**PROBLEM:** From the entries below, reproduce exactly the lines from the one with "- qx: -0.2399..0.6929" through the one with "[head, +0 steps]", both included, without images.
*** INPUT ***
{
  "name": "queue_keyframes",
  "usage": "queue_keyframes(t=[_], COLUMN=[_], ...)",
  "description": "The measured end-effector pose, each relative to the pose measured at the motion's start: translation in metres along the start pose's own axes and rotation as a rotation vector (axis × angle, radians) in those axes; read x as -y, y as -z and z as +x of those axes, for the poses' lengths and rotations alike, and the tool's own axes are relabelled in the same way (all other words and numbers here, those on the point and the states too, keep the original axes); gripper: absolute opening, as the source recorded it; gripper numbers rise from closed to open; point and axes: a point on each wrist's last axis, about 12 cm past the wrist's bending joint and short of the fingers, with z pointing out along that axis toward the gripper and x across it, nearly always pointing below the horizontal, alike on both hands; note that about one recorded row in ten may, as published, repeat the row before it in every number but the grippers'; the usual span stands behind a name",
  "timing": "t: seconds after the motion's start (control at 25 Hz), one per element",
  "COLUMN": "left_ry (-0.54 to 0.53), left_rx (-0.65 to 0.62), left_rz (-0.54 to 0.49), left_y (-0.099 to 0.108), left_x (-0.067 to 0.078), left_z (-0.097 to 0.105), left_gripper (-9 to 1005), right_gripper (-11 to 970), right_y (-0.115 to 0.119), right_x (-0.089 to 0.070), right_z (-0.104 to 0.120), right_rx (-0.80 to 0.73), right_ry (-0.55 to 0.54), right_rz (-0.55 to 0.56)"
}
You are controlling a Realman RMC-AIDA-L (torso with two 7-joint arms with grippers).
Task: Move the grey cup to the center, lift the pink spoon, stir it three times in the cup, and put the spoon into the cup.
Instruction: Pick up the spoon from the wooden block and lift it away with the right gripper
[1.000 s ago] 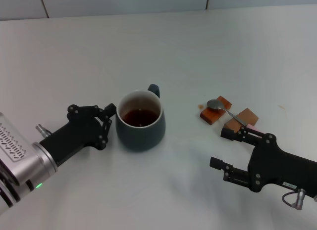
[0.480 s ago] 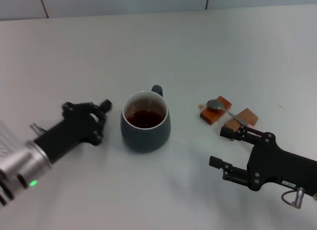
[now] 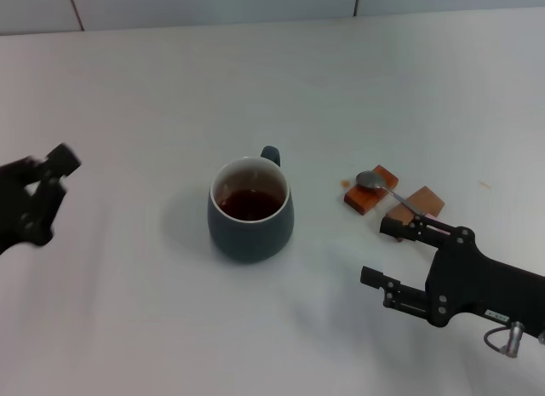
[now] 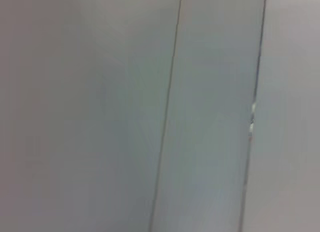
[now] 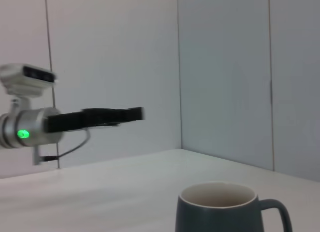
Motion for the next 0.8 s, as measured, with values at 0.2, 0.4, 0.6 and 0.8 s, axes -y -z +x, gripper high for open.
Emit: queue_keyframes(t=[0.2,0.4,0.6,0.8], left_ry=[0.05,0.064,0.014,-0.012], left_rx=[0.012,-0.05,-0.113,-0.173], left_rz=[0.044,0.13,0.191,0.178], left_y=[0.026,0.03,0.03,0.029], left_x=[0.02,0.041,0.052,0.053], left_z=[0.005,0.018,0.028,0.038], left_gripper=[69,72,75,79], right_gripper=[716,716,716,715], right_y=[0.0,0.0,0.002,0.003], right_x=[0.001,0.001,0.0,-0.001], right_z=[-0.001,-0.001,0.0,0.0], right_rx=[0.006,0.012,0.012,0.009], right_ry=[0.0,-0.002,-0.007,-0.011], right_rz=[0.011,0.013,0.018,0.02])
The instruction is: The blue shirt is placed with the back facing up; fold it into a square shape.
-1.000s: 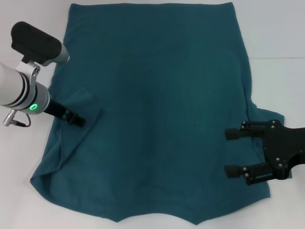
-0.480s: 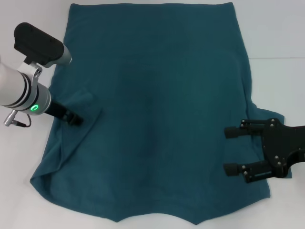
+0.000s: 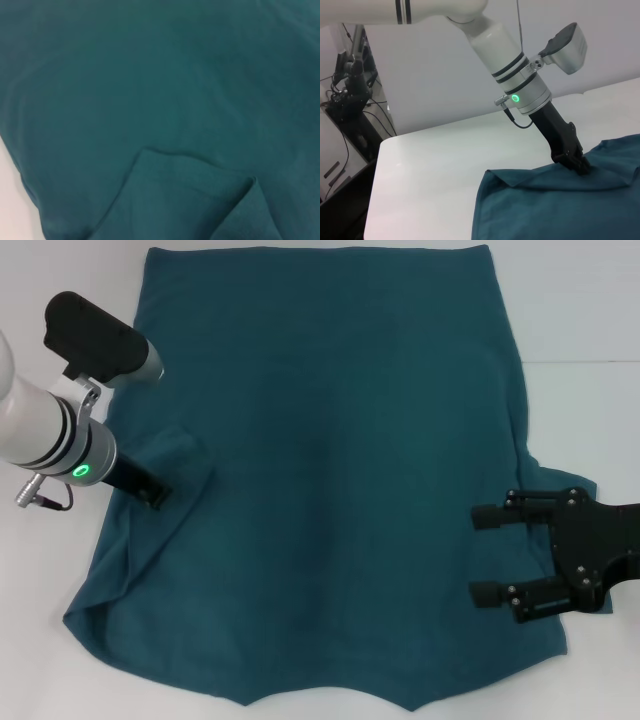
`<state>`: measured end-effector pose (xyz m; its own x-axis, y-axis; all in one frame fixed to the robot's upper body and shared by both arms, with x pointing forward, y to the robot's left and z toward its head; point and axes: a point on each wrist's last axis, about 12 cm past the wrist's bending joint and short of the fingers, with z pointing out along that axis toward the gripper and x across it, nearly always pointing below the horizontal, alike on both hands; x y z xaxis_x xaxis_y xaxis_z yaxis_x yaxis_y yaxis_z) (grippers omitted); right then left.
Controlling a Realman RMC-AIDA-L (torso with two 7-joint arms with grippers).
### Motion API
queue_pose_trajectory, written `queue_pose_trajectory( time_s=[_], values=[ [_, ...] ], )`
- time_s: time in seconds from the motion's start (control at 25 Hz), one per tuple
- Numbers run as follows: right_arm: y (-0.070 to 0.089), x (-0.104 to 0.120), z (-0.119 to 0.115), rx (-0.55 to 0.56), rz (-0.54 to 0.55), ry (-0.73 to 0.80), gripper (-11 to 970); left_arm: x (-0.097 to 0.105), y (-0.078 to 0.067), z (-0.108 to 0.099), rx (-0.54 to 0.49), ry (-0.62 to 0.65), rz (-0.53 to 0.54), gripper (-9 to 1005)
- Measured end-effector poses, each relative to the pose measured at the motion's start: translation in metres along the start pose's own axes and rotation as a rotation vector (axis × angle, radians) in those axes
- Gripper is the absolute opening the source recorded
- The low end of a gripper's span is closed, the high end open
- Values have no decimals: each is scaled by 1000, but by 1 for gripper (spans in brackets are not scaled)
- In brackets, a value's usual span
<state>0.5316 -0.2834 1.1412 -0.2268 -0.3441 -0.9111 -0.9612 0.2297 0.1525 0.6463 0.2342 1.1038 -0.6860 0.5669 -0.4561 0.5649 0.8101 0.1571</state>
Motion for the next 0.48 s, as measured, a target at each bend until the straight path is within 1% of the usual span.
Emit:
queue_pose_trajectory(
  time_s=[0.12, 0.32, 0.48],
  values=[
    [0, 1, 0, 0, 2, 0, 941, -1, 0, 0, 3, 2, 1, 297],
    [1, 3, 0, -5, 14, -6, 941, -2, -1, -2, 13, 8, 2, 69],
    [2, 3, 0, -9, 14, -7, 941, -5, -3, -6, 22, 3, 4, 49]
  ],
)
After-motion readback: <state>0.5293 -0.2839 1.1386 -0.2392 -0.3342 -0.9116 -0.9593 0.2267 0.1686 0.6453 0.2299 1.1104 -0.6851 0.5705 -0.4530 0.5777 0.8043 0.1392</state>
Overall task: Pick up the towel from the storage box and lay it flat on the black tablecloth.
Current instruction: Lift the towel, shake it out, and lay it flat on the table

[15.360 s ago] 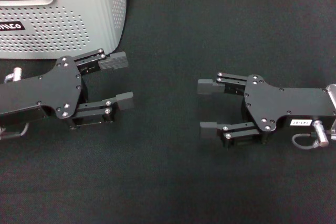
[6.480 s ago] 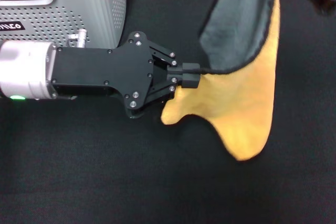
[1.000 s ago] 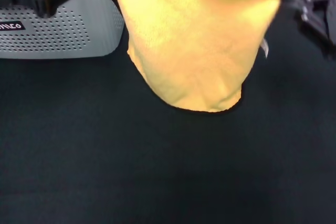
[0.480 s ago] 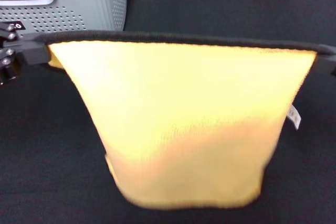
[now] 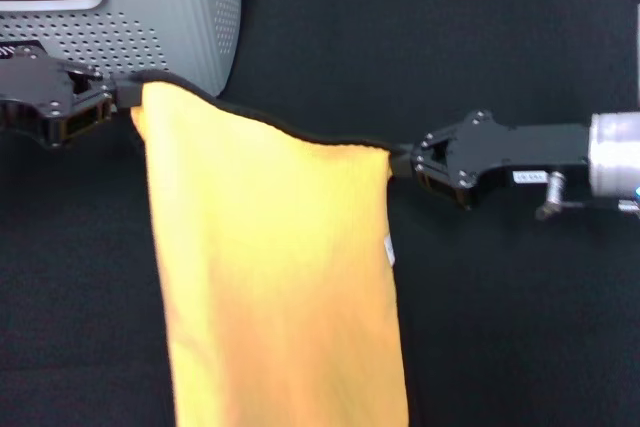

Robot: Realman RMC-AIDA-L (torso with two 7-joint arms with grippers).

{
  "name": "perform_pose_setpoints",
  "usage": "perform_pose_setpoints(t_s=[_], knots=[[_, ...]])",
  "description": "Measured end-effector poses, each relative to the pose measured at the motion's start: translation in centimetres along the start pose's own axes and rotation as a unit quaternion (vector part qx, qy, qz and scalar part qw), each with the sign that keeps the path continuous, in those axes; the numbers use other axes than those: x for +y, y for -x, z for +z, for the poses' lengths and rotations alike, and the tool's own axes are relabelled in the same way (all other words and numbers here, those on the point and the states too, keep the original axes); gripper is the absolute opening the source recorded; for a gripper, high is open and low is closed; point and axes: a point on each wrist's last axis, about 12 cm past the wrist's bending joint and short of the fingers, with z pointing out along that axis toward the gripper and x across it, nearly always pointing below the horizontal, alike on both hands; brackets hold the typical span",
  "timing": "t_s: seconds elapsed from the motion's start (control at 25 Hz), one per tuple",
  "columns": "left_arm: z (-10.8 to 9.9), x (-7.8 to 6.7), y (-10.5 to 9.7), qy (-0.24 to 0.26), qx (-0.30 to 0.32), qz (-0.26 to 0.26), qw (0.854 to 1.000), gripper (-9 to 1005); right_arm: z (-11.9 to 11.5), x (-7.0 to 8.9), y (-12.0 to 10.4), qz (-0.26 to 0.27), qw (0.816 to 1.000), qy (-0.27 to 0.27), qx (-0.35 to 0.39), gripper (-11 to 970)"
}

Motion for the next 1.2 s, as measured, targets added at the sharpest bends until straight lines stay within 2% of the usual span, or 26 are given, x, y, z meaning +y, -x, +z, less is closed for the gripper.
perform_pose_setpoints(t_s=[0.04, 0.2, 0.4, 0.6, 0.8, 0.96, 1.2], knots=[[0.6, 0.8, 0.0, 0.019, 0.028, 0.001, 0.999, 24, 0.3, -0.3, -0.1, -0.002, 1.000, -0.009, 0.006, 16], [2.0, 2.4, 0.1, 0.057, 0.082, 0.004, 0.995, 24, 0.4, -1.6, -0.1, -0.017, 0.998, -0.059, 0.018, 16], [3.2, 3.3, 0.2, 0.082, 0.117, 0.009, 0.990, 24, -0.3, -2.9, 0.5, -0.038, 0.993, -0.106, 0.019, 16], [5.6, 3.2, 0.8, 0.078, 0.149, 0.022, 0.985, 24, -1.0, -3.9, 1.2, -0.056, 0.990, -0.123, 0.030, 16], [8.1, 2.7, 1.2, 0.074, 0.173, 0.040, 0.981, 25, -0.7, -4.5, 1.4, -0.076, 0.987, -0.134, 0.054, 16], [9.2, 2.3, 1.9, 0.071, 0.179, 0.049, 0.980, 25, -0.5, -4.9, 1.7, -0.086, 0.984, -0.141, 0.065, 16], [9.7, 2.1, 2.5, 0.069, 0.180, 0.053, 0.980, 25, -1.0, -5.9, 1.8, -0.104, 0.975, -0.176, 0.083, 16]])
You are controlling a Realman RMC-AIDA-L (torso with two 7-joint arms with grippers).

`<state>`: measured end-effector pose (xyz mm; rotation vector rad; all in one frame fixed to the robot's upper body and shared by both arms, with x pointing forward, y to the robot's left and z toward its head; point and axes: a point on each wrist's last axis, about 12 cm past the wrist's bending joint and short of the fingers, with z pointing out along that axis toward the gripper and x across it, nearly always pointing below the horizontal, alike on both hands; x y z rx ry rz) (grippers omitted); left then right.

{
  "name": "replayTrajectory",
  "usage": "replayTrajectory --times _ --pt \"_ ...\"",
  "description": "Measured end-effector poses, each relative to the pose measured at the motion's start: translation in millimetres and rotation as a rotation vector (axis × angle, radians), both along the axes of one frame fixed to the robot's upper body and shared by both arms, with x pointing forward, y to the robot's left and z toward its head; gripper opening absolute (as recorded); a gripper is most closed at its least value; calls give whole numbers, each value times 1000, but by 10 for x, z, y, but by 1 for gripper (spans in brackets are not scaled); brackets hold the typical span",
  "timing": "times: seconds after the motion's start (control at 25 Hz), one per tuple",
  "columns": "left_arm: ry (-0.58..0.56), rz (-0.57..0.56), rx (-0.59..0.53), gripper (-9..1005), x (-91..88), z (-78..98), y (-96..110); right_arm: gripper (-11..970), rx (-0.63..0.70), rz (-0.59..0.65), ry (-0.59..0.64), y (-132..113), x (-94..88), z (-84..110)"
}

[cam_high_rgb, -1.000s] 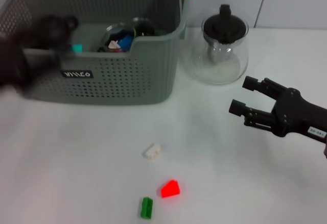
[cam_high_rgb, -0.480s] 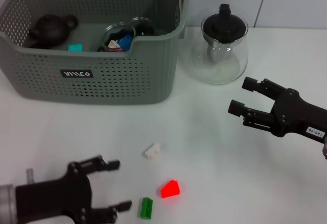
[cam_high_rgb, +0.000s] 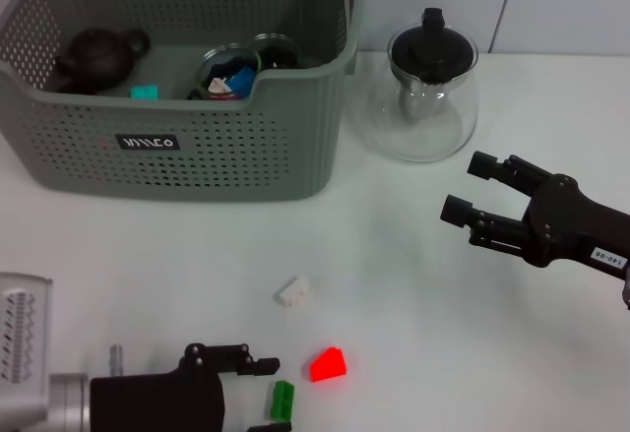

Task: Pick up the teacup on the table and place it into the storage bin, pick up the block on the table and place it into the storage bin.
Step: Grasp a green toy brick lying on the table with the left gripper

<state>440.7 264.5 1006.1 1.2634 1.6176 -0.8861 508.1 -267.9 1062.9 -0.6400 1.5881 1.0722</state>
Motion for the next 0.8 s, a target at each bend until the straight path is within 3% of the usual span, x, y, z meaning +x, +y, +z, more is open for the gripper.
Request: replayTrajectory --times 0.24,0.8 --pt "-48 -10 26 619 4 -52 -39 944 0 0 0 1 1 1" --pt "-39 -18 53 626 73 -103 -134 944 -1 -2 1 -10 -1 0"
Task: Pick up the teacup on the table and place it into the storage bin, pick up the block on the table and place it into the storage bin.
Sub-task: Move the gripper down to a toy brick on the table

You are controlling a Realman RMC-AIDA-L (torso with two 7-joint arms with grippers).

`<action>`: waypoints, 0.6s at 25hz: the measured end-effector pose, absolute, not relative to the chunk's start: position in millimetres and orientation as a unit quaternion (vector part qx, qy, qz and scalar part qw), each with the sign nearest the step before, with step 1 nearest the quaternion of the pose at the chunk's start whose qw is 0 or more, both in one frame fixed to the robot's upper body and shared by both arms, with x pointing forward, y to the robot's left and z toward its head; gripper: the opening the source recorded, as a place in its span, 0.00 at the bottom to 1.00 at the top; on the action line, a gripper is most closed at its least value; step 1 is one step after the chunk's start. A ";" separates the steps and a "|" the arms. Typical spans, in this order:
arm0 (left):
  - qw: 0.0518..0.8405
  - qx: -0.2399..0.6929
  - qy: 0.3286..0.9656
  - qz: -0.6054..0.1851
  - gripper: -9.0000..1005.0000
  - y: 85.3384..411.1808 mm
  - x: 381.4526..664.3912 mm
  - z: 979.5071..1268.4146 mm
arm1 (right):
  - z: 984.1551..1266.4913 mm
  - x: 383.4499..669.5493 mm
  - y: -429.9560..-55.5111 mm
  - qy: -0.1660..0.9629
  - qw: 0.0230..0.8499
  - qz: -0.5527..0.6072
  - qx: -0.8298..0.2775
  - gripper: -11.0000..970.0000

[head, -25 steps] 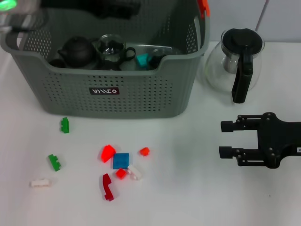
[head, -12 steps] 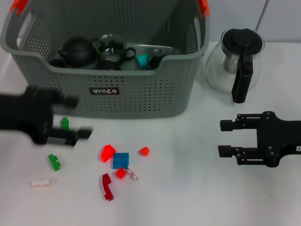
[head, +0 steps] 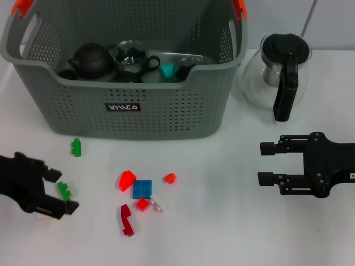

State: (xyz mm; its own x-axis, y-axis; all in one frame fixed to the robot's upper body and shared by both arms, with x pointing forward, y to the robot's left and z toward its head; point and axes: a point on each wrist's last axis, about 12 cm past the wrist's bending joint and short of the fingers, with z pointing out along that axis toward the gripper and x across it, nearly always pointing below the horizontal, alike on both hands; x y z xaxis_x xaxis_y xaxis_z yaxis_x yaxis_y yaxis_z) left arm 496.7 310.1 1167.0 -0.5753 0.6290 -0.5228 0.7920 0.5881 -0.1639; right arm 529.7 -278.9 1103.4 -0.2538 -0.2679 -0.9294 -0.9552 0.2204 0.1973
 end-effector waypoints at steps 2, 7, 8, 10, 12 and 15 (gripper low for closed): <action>0.188 0.400 0.878 -0.181 0.82 308.2 499.3 1163.6 | 1103.3 529.8 -278.9 0.668 0.405 0.424 -0.458 0.71; 0.148 0.300 0.929 -0.159 0.82 308.0 508.6 1159.9 | 1103.1 529.6 -279.1 0.669 0.405 0.424 -0.457 0.71; 0.140 0.269 0.940 -0.158 0.82 308.7 510.3 1159.7 | 1103.0 529.5 -279.2 0.669 0.405 0.424 -0.457 0.71; 0.124 0.204 0.958 -0.161 0.82 310.2 512.8 1158.9 | 1102.8 529.3 -279.4 0.669 0.405 0.424 -0.457 0.71; 0.111 0.162 0.966 -0.170 0.82 310.8 513.4 1156.5 | 1102.8 529.3 -279.5 0.669 0.405 0.423 -0.457 0.71; 0.086 0.122 0.971 -0.187 0.82 309.5 513.5 1148.9 | 1104.2 530.4 -279.1 0.668 0.405 0.422 -0.459 0.71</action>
State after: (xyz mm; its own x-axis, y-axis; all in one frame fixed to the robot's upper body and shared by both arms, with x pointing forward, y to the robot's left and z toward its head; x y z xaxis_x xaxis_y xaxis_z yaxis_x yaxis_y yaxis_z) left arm 513.5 309.5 1148.9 -0.9556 0.2041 -0.2124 0.2685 0.9003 -0.3426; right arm 530.4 -279.1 1104.2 -0.2497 -0.2710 -0.9296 -0.9560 0.2217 0.1922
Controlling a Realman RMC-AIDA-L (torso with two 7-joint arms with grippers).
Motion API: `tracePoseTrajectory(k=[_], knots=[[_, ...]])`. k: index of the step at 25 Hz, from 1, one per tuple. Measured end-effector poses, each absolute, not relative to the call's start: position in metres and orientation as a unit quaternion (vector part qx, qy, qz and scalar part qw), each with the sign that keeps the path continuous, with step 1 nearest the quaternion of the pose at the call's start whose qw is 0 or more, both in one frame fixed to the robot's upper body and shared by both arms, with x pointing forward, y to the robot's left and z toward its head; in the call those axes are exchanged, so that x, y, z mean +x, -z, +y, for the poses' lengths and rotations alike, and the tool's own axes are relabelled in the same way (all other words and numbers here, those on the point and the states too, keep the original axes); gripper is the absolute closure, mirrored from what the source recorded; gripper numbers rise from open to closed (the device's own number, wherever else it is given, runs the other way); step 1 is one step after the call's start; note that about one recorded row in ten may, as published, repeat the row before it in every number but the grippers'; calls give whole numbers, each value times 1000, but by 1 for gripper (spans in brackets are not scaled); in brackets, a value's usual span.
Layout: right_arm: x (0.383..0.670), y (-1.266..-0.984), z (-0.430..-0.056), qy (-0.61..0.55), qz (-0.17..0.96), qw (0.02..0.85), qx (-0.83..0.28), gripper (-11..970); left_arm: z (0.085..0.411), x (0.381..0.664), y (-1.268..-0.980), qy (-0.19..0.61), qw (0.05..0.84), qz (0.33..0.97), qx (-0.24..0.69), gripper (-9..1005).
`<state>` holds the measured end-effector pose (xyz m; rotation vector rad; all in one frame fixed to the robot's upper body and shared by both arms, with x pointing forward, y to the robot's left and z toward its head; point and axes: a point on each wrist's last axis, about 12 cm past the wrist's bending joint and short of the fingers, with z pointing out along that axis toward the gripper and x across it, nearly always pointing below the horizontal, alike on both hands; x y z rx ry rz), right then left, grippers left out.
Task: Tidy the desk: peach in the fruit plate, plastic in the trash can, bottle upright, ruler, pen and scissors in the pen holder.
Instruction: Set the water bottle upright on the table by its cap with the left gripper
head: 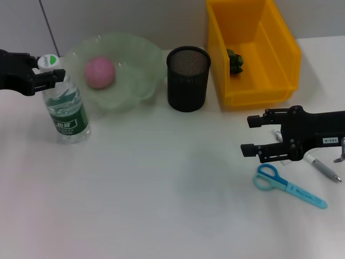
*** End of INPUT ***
**ANSWER BELOW:**
  - qx: -0.2399..0.6929
  - qy: 0.3286..0.9656
  - qz: -0.6054..0.1851
  - gripper: -9.0000..1005.0000
  - y: 85.3384..411.1808 mm
  - x: 381.4526..664.3912 mm
  - z: 979.5071..1268.4146 mm
arm1 (right):
  - z: 984.1551..1266.4913 mm
  - x: 383.4499..669.5493 mm
  - y: -429.9560..-55.5111 mm
  - qy: -0.1660..0.9629
  - qw: 0.0230..0.8499
  - qz: -0.5527..0.6072
  - qx: -0.8298..0.2775
  - gripper: -11.0000..970.0000

[head, -25 steps] 
[head, -12 steps] 
[head, +0 steps] 

The output requires nothing else.